The lead investigator into last July's bus bombing in Burgas, Bulgaria which killed six people, including five Israeli tourists, was fired from her position, according to a Monday report by Bulgaria's state-run BTA news agency, citing the Burgas District Prosecution Office.
The removal reportedly came after Stanelia Karadzhova revealed to the media sensitive information about the investigation without clearing her statement with a supervising prosecutor.
Last Thursday, Bulgaria announced that it had issued an international arrest warrant for an accomplice to the terrorist who carried out the deadly bomb attack. The development meant that for the first time in the investigation, the real identity of a suspect had surfaced.
“The investigation has evidence for the implication of three persons,” Karadzhova told the 24 Hours
newspaper in an interview last week, according to AFP. “The identity of one of them has already been established.”
Karadzhova said the terror suspects had never been seen together and did not travel with cellphones or laptops, leaving open the question of how they remained in touch. Investigators had linked them through their falsified documents and their similar, basic lifestyle, she added.
The chief investigator described their way of life as “very ordered and simple, like in the army, which suggests they had the same type of training.”

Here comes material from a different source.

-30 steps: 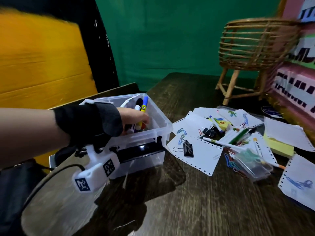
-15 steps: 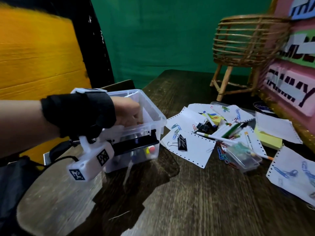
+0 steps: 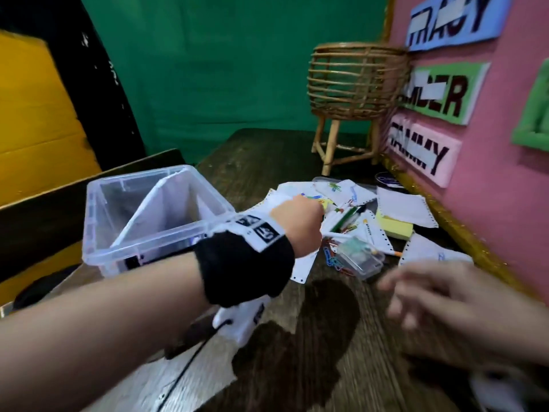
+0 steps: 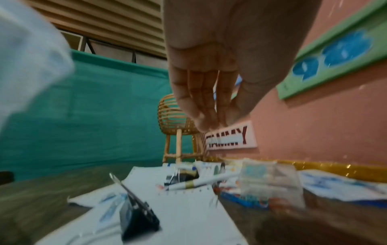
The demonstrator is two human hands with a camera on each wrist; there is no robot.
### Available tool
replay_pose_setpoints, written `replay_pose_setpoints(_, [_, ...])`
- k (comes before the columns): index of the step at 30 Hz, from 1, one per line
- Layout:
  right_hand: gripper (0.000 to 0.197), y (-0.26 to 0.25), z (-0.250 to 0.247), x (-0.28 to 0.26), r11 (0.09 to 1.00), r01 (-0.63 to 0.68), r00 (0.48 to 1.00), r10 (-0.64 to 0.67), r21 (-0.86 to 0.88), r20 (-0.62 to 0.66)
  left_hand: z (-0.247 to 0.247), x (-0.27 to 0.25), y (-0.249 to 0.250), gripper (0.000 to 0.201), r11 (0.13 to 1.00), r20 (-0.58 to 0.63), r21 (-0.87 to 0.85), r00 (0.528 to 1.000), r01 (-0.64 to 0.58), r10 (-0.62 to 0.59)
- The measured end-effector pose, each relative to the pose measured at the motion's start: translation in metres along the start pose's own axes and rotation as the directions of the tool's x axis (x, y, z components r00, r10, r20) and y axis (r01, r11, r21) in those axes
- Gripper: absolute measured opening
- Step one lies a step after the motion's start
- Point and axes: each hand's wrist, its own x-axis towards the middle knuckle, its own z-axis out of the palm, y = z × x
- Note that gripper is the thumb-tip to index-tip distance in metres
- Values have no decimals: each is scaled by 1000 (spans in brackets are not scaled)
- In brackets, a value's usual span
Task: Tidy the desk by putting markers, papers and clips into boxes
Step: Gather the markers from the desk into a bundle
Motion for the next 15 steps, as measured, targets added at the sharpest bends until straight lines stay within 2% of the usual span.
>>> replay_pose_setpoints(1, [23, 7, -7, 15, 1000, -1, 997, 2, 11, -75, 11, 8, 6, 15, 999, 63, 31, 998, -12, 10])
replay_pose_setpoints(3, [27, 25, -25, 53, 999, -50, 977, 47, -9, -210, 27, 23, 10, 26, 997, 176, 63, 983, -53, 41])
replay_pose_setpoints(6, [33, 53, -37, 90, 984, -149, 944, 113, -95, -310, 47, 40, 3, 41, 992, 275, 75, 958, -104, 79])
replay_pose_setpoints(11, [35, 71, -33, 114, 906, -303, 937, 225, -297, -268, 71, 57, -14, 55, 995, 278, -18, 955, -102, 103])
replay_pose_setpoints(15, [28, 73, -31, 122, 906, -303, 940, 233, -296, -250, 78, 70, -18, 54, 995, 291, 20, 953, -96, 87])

According to new evidence, the main attacker did not intend to die in the attack, Karadzhova said. He either detonated the explosives by pressing a button or they were remotely set off by a second party during a chaotic moment, she added.
According to the Bulgarian news agency Novintine, the bomber went under the alias of Jacque Felipe Martin, and one of his accomplices used the name Ralph Willima Rico. Both had fake documents from the US state of Michigan.
Israel said Iran and Hezbollah jointly carried out the attack.